На этой улице сходились потоки служащих, спешащих на обед. Неподалеку отсюда располагались здания треста "Северо-востокзолото", геологическое управление, почтамт, другие учреждения. Шли хорошо одетые люди, много людей. Оле наблюдал за ними и думал о Компотове. Как, должно быть, ему нелегко. Он отвечает за оленеводов, разбросанных на огромных пространствах северо-востока Азии. Разве за всем усмотришь и уследишь? То там, то тут какая-нибудь беда: гололед, попытка или какая-нибудь другая эпидемия, тундровый или лесной пожар, а то просто олени возьмут и убегут. И такое бывает… Наверное, кто-то еще стоит повыше Компотова и жмет на него, ну и Компотов, в свою очередь, тоже жмет на тех, кто ниже. Вот и получается - взаимное давление.

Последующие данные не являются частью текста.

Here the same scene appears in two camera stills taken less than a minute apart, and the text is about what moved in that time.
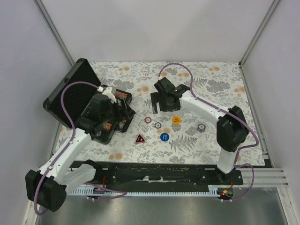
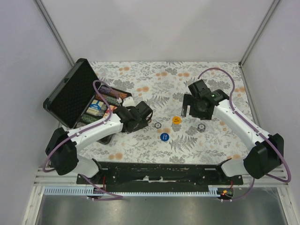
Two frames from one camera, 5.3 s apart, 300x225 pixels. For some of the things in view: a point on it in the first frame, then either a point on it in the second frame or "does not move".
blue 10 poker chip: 158,125 does not move
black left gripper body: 110,116 to 142,124
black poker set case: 79,102 does not move
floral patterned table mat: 186,137 does not move
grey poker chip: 201,128 does not move
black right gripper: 156,97 to 189,100
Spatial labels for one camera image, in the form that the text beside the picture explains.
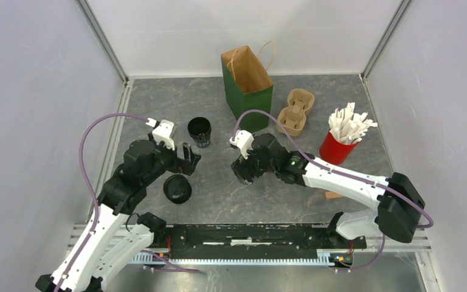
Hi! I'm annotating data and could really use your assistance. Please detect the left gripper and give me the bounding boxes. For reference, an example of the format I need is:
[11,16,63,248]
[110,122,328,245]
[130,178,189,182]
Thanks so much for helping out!
[142,132,200,186]

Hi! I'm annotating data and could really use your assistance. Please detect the black coffee cup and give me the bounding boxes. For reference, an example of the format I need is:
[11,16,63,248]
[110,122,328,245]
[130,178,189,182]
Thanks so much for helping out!
[187,117,212,148]
[230,156,254,186]

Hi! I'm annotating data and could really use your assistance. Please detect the green paper bag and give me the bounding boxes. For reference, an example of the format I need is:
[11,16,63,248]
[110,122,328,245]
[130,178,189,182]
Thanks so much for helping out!
[220,41,277,120]

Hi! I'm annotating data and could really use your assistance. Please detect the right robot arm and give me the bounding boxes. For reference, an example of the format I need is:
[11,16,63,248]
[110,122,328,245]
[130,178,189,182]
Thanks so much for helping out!
[229,130,424,248]

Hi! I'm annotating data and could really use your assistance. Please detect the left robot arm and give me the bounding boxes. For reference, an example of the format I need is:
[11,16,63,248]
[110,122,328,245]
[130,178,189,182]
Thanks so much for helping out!
[35,139,201,291]

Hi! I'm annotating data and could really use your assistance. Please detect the cardboard two-cup carrier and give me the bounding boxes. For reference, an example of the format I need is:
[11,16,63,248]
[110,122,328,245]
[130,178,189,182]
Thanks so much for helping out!
[276,88,315,137]

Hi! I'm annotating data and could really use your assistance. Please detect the red cup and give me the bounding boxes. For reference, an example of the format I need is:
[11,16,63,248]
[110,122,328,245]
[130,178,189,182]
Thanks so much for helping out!
[319,133,358,165]

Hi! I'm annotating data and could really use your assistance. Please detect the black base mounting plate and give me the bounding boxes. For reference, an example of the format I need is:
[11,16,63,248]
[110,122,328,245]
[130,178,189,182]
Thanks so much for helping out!
[167,223,367,260]

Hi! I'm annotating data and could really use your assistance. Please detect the white paper stick bundle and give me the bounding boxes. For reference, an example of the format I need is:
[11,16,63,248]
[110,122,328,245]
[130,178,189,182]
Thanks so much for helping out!
[328,102,378,145]

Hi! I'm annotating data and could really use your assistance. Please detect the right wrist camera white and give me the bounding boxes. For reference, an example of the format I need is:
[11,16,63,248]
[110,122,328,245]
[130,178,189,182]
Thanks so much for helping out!
[229,130,254,159]

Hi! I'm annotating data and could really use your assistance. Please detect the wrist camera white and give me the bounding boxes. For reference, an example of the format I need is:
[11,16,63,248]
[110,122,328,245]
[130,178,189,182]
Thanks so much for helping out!
[229,130,254,159]
[151,120,176,150]

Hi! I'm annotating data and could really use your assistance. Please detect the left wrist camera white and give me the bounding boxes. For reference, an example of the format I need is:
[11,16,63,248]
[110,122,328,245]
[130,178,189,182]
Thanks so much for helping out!
[151,120,176,150]

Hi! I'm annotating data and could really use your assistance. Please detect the slotted cable duct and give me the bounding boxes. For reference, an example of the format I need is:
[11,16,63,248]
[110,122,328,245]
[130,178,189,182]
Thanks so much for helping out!
[130,249,353,267]

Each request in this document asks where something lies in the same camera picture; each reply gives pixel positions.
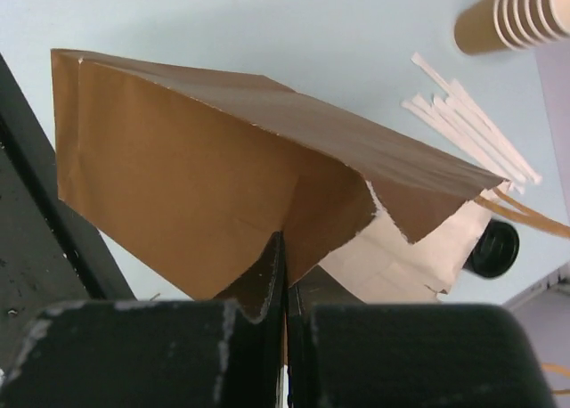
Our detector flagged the bundle of white straws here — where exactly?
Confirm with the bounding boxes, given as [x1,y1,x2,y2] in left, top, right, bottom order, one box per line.
[401,53,542,194]

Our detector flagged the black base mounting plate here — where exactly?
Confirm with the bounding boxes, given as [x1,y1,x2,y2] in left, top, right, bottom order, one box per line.
[1,62,134,376]

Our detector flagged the stack of brown paper cups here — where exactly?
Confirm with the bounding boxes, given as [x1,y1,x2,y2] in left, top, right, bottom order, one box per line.
[453,0,569,56]

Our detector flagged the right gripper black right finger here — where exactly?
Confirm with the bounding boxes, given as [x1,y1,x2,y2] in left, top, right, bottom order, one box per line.
[287,287,555,407]

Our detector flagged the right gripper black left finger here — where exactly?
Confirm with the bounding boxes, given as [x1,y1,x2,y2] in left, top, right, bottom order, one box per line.
[1,233,286,407]

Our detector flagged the brown paper takeout bag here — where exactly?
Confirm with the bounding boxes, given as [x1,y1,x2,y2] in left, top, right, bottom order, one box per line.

Тутын ушел на заседание, а Оле направился в свою гостиницу.

С боковых улиц наползал сырой, тяжелый туман. Вот он уже начал клубиться на уровне верхних этажей домов по улице Ленина, затем отрезал от земли половину телевизионной вышки и потек вниз, к долине речки Магаданки. Солнце еще пробивалось, но его лучи уже не прогревали воздух. Стало зябко и сыро.